_Exercise directions:_
Go to the line with "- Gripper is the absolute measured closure" in the entries below and write out every line from there through the line with "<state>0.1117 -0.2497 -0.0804", exactly and without pictures.

_The data:_
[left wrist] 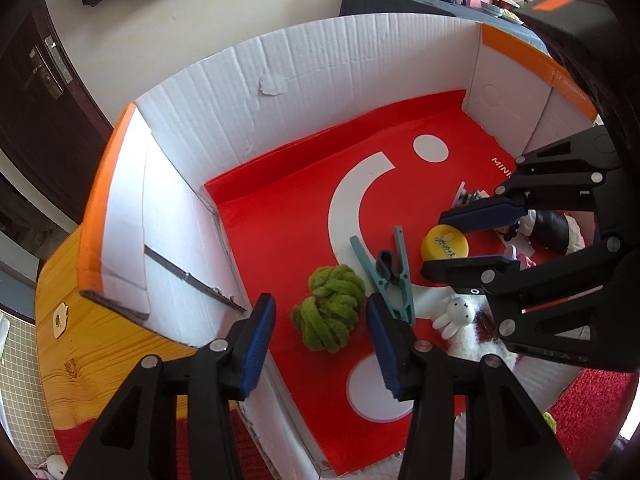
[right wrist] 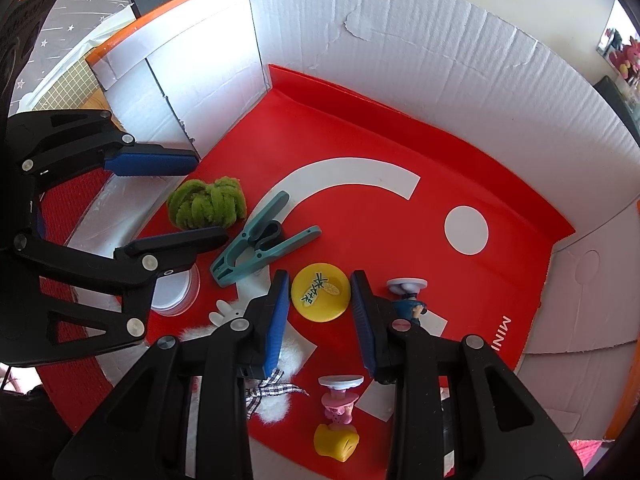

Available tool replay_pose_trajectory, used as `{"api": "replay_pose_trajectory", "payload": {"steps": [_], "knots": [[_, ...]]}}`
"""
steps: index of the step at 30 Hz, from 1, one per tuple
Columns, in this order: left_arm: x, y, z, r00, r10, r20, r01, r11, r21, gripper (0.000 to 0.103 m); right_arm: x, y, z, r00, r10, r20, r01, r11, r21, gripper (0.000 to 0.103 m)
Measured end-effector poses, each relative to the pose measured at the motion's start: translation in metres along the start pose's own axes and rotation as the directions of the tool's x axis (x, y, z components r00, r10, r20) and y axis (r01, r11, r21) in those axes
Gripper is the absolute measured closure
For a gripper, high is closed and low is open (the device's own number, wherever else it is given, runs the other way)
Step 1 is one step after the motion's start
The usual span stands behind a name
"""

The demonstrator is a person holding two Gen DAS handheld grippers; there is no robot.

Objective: Organize objects
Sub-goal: 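Open both tools to release the yarn ball and yellow lid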

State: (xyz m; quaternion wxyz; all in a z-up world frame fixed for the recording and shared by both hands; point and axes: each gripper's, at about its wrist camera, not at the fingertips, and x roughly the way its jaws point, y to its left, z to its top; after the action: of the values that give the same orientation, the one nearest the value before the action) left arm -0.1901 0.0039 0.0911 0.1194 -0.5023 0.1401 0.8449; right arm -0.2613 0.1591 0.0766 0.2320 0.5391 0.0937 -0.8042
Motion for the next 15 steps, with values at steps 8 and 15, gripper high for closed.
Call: {"api": "replay_pose_trajectory", "payload": {"steps": [8,15], "knots": [[-0.021,-0.016,-0.011,1.000,-0.016,0.019,0.016,1.000,-0.009,0.053,-0.013,0.007,-0.002,1.000,-0.010,0.026,0.010,1.000,0.000,0.073],[-0.052,-0.028,-0.018,0.997,-0.030,0.066,0.032,0.999,-0.029,0.053,-0.038,0.016,-0.011,0.997,-0.023,0.073,0.022,1.000,0.014,0.073]]}}
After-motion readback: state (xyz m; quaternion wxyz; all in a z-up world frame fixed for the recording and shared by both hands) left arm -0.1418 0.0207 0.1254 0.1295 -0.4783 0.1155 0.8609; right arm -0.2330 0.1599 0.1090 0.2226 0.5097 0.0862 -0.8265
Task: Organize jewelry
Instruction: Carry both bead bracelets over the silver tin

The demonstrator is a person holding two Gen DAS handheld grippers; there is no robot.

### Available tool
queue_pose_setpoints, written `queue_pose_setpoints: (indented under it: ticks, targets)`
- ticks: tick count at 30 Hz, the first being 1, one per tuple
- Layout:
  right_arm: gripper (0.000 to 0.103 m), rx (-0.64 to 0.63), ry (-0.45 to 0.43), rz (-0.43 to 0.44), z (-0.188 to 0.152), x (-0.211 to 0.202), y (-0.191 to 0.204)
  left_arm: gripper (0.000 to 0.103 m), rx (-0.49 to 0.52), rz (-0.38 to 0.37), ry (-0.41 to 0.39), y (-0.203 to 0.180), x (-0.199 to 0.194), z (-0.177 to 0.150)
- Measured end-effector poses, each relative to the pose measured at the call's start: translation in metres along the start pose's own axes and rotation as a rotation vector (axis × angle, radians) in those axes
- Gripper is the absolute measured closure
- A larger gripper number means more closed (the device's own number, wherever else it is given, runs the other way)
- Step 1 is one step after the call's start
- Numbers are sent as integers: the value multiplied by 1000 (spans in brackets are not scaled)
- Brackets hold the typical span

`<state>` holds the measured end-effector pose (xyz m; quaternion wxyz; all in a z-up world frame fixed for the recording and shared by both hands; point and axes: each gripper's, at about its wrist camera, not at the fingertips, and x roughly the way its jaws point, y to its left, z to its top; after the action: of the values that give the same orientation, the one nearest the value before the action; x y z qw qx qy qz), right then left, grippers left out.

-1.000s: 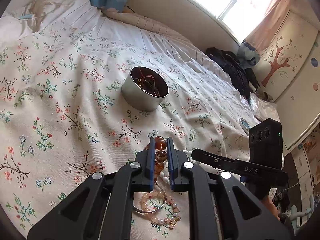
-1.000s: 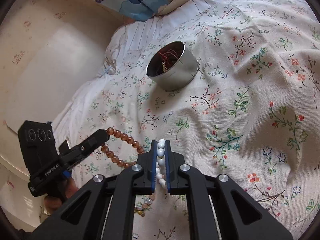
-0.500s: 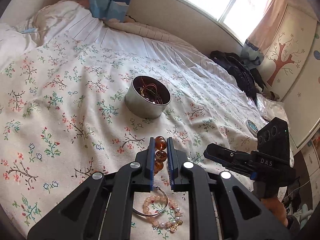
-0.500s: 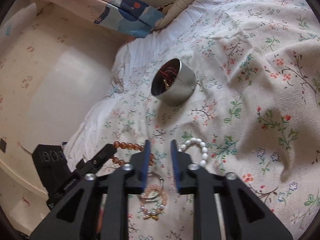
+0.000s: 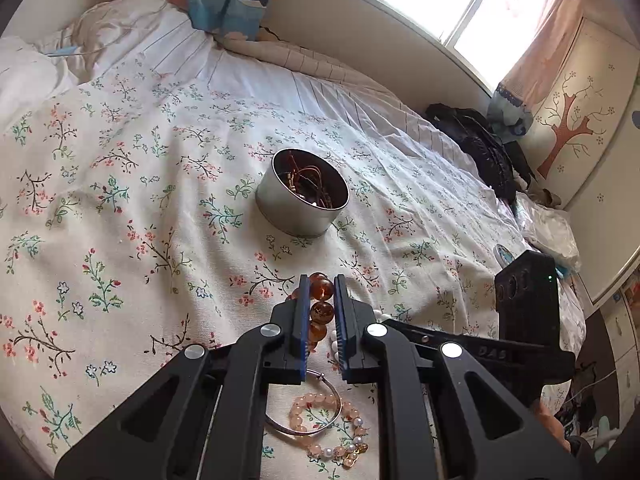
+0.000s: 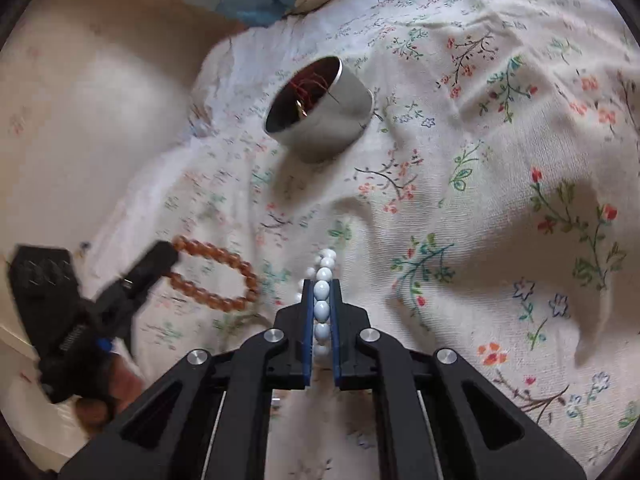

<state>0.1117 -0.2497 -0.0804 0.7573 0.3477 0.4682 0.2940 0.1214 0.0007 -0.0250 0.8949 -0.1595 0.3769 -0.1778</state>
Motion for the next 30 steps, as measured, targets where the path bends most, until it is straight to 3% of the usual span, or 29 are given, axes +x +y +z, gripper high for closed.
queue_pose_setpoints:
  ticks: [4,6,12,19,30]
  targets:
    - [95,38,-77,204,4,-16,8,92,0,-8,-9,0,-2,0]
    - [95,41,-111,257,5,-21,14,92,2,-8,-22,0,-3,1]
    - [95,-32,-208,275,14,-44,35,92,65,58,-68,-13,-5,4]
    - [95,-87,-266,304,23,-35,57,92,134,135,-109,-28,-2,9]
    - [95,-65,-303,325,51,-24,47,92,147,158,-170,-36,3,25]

_Final answer:_
- Gripper is the absolute measured closure
- A larger gripper number means more closed (the device's own number, wherever else it is given, runs the other way)
- Step 1 is one step after the call's start
- Numbers are sent as integers: the value multiplied by 1000 (spans in brackets are not scaled)
- Brackets hold the typical span

`<state>` holds the measured end-effector pose (xyz m; quaternion wxyz; all in a z-up world frame fixed for the recording and shared by both hands; point and axes: each gripper's, at about its wrist camera, not at the fingertips, and x roughly the way its jaws point, y to its left, z to its top; after the action: of the values that give the same orientation, the one nearest the value before the action; x y z qw qx qy qz), right then left, grippers left out.

-1.000s: 
-1.000s: 
-0.500s: 
-0.500s: 
+0.000s: 
+0.000s: 

<state>0.1117 -0.2497 -0.0804 0.7573 0.3477 0.4682 0.2940 0.1214 0.0007 -0.0250 0.8949 -0.1595 0.3769 -0.1778</state>

This answer requires nothing further.